With an education in business and a work background in technology, along with some postgraduate training in film, Court has been able to create the world's most influential e-bike destination.

The mainstream press completely missed that there is a passionate and rapidly growing community of e-bike enthusiasts.  The media world did not understand that the e-bike manufacturers would need to build awareness of their offerings.

I look at what Court Rye has done with ElectricBikeReview.com as an early signal of the jobs of the future.  Ten years ago, nobody could have predicted that his job would be creating video and text reviews of electric bikes.  It is a job that did not exist.

The range of skills that Court needed to launch and run his site are varied.  They involve the ability to write, create video, and program a website.

Court also needed to have resiliency and perseverance.  The first two years of ElectricBikeReview.com involved living out of his truck, as he traveled around the US and Canada to do e-bike reviews and build his audience.  

The best jobs of the future will be those that don't exist today.  Even our graduates that go to work for established employers will need to create their jobs within these organizations.

The worrying part of the success of ElectriBikeReview.com, and electric bikes in general, is what all this says about the future of inequality.  Electric bikes are life-changing, but only for the segment of the labor force in jobs that allow them to spend thousands on an e-bike.

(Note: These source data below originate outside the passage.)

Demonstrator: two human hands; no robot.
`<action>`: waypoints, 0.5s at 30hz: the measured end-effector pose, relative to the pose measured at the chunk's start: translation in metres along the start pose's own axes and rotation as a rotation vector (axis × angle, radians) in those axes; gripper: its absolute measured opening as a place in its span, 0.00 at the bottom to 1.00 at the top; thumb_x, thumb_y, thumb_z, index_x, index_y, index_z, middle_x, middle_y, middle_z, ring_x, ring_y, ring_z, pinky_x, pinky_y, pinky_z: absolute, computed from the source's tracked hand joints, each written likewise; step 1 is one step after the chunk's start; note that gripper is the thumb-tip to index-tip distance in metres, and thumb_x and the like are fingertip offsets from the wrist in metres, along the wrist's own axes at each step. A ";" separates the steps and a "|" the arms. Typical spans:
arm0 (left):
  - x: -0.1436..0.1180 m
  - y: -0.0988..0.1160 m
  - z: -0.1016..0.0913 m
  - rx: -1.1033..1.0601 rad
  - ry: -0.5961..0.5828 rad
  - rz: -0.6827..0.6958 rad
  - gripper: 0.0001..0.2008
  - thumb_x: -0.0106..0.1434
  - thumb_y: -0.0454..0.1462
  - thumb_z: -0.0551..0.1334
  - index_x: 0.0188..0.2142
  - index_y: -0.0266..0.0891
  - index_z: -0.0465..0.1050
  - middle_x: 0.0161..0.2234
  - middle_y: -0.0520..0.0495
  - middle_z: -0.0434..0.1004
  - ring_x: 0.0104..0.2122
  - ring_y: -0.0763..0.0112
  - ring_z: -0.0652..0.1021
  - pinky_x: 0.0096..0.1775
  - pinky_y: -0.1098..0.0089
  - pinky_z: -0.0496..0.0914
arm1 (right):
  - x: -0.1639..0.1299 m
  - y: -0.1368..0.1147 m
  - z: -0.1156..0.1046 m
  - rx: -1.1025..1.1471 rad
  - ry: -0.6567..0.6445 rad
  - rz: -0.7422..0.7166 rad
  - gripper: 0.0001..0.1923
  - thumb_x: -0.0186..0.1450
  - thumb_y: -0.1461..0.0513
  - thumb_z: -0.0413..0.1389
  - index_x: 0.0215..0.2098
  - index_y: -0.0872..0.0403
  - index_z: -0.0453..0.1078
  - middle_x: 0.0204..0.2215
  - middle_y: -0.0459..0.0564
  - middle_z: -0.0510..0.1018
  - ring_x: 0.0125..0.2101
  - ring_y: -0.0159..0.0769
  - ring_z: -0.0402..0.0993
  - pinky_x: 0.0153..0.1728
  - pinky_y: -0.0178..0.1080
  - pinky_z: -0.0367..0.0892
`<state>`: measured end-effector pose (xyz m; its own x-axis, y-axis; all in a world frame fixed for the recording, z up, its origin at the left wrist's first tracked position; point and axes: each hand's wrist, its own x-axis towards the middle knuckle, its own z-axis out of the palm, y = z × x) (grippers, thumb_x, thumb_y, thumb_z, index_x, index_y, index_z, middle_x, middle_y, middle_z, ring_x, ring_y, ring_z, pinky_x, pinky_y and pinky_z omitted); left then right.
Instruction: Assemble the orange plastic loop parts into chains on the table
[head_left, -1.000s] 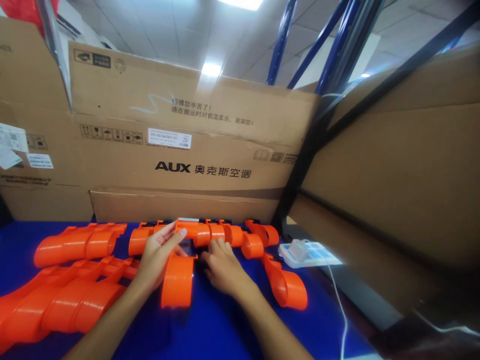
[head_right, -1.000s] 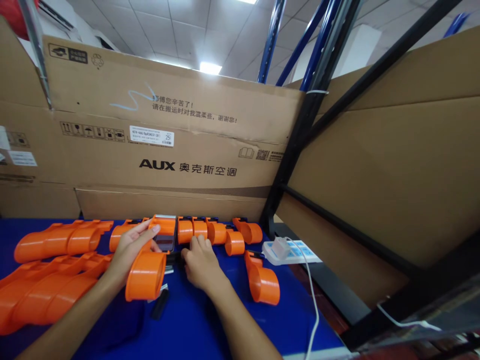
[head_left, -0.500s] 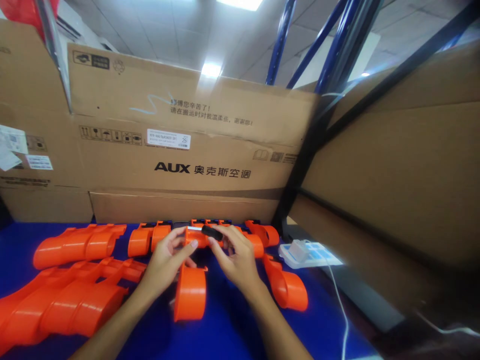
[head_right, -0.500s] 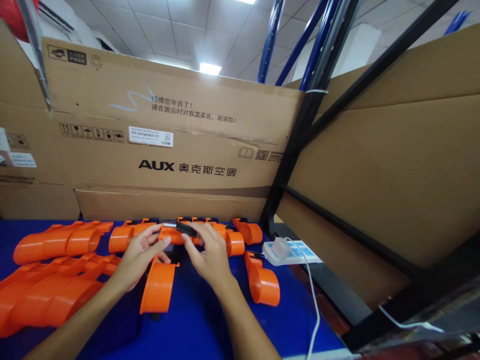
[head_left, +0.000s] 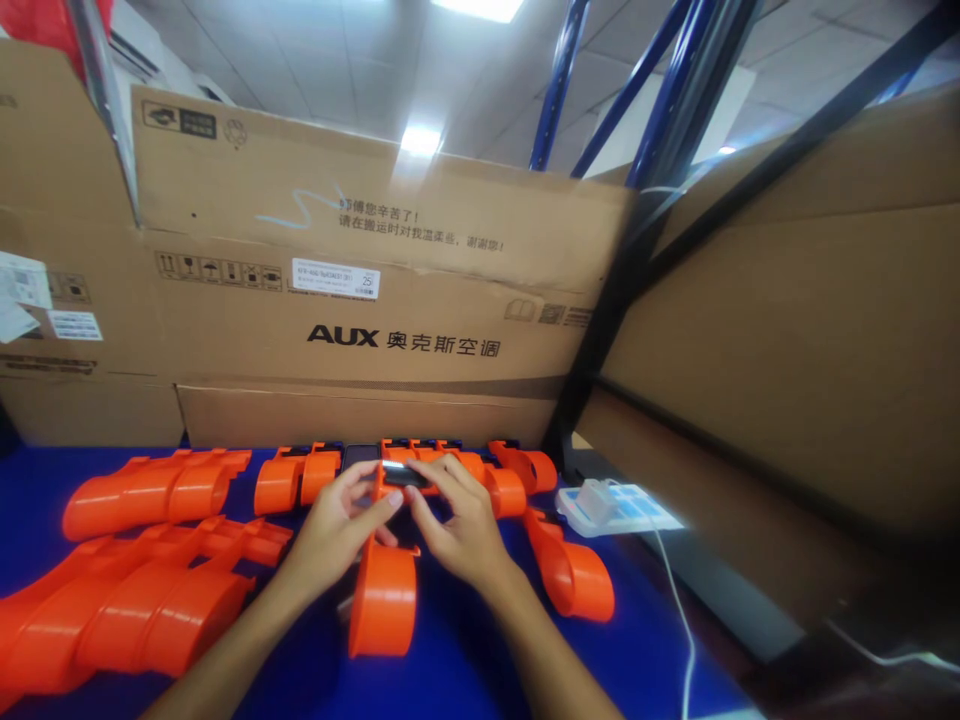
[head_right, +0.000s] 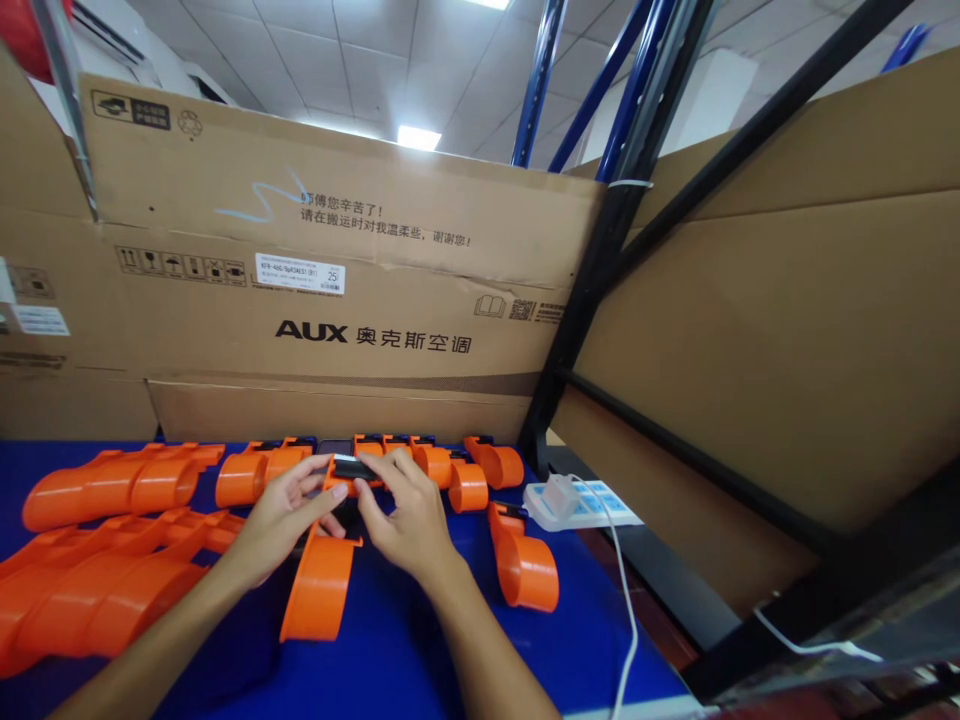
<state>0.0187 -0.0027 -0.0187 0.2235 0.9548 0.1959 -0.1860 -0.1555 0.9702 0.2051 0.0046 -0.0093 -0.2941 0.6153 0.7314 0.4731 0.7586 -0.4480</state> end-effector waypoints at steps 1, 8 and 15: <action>0.000 0.000 0.000 0.000 -0.011 -0.005 0.28 0.59 0.46 0.68 0.55 0.41 0.66 0.50 0.38 0.77 0.22 0.72 0.81 0.25 0.71 0.73 | 0.000 0.000 0.000 0.001 -0.007 0.003 0.17 0.69 0.61 0.55 0.55 0.48 0.71 0.40 0.53 0.76 0.39 0.41 0.74 0.42 0.44 0.71; -0.001 0.000 0.000 -0.082 -0.029 -0.042 0.26 0.57 0.42 0.70 0.53 0.39 0.68 0.49 0.38 0.77 0.23 0.73 0.80 0.28 0.71 0.74 | 0.003 -0.008 -0.008 0.069 -0.140 0.022 0.22 0.70 0.60 0.53 0.63 0.46 0.64 0.44 0.52 0.75 0.44 0.41 0.73 0.46 0.43 0.70; 0.001 -0.003 -0.011 -0.151 0.054 -0.102 0.25 0.54 0.37 0.70 0.51 0.40 0.68 0.37 0.47 0.79 0.19 0.75 0.78 0.26 0.72 0.71 | 0.006 -0.002 -0.036 -0.136 -0.362 0.258 0.08 0.67 0.62 0.54 0.40 0.50 0.75 0.26 0.45 0.77 0.28 0.35 0.72 0.29 0.34 0.63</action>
<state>0.0086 0.0013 -0.0226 0.1974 0.9765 0.0860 -0.3074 -0.0217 0.9513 0.2326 -0.0009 0.0141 -0.4121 0.8338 0.3674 0.6666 0.5508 -0.5023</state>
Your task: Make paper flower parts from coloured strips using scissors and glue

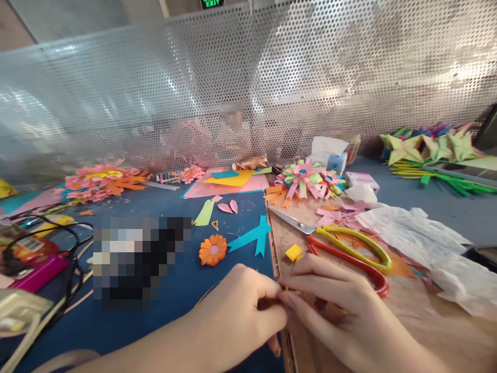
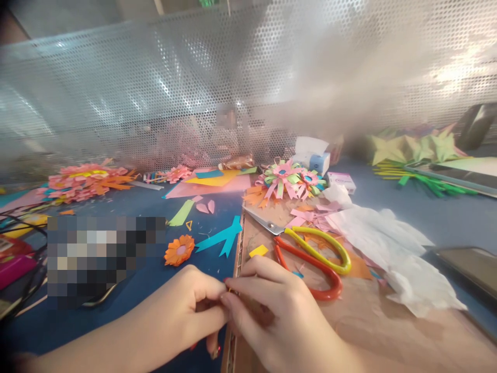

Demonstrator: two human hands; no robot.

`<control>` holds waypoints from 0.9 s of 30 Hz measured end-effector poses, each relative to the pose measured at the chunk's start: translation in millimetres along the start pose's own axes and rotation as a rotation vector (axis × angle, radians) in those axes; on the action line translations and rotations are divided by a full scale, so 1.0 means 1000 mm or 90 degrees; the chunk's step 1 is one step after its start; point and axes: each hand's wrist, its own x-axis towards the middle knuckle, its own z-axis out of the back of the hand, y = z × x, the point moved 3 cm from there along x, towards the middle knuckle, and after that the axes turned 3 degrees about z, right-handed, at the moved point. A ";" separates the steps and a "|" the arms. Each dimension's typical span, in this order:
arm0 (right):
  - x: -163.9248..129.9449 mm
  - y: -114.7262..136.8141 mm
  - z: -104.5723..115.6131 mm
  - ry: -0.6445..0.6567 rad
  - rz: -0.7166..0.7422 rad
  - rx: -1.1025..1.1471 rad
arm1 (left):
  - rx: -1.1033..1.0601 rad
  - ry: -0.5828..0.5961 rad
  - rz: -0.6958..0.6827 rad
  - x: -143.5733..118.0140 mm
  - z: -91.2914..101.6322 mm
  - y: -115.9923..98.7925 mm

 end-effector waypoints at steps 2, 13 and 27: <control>0.001 0.000 0.000 0.001 -0.002 0.005 | -0.003 0.000 0.000 0.000 0.000 0.000; 0.001 -0.002 0.000 -0.014 0.010 -0.045 | -0.027 -0.005 -0.018 0.001 -0.002 0.003; -0.002 -0.004 0.001 -0.021 0.024 -0.038 | -0.025 -0.005 -0.020 0.001 -0.002 0.003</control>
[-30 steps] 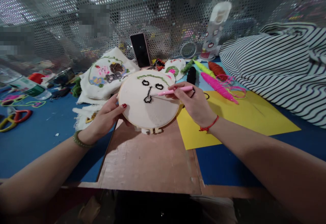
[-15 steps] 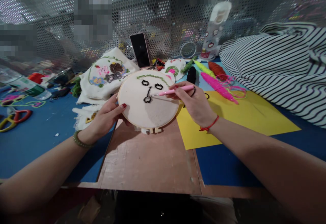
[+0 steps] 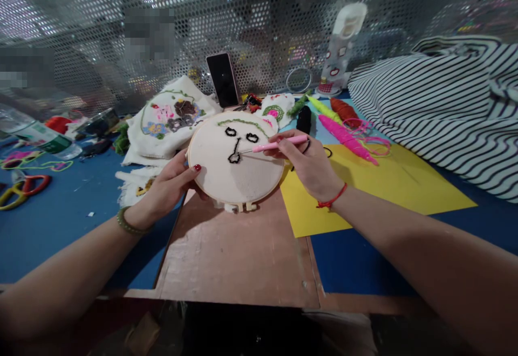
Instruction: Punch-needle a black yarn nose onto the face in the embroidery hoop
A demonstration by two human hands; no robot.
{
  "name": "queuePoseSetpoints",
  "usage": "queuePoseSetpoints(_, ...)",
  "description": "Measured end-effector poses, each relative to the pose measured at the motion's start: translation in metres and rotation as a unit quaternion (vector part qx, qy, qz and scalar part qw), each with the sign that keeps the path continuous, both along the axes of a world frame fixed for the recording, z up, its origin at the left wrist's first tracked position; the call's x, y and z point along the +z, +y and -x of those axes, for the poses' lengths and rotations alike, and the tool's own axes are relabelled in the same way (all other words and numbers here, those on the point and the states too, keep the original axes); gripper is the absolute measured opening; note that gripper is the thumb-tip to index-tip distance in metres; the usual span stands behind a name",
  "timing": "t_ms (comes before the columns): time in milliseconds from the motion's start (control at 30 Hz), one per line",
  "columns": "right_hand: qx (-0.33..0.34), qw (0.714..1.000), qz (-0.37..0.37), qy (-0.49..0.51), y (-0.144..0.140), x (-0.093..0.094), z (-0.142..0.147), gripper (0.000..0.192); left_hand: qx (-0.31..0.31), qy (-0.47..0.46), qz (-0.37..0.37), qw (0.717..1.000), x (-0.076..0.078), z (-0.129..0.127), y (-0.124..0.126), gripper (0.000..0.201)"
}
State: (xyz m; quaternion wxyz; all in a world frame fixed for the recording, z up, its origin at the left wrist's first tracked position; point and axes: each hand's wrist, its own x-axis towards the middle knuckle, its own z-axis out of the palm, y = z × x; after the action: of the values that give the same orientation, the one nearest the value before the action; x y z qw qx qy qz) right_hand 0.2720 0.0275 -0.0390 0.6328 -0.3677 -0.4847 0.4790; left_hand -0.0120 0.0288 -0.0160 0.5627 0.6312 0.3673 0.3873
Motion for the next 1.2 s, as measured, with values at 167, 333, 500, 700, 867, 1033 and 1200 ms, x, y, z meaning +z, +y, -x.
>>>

Court Rye has created a compelling platform and community around e-bikes, and along the way, invented a new type of job. One that combines the skills of a reporter or reviewer, with those of a programmer and videographer.   

However, he is only one person.  The digital economy does a great job of creating a very few number of wonderful jobs.  But it does not seem to create a large number of pretty good jobs.

What do you think that e-bikes, and ElectricBikeReview, say about the future of work and higher education?

How many of us in higher ed are using e-bikes to swap driving for riding?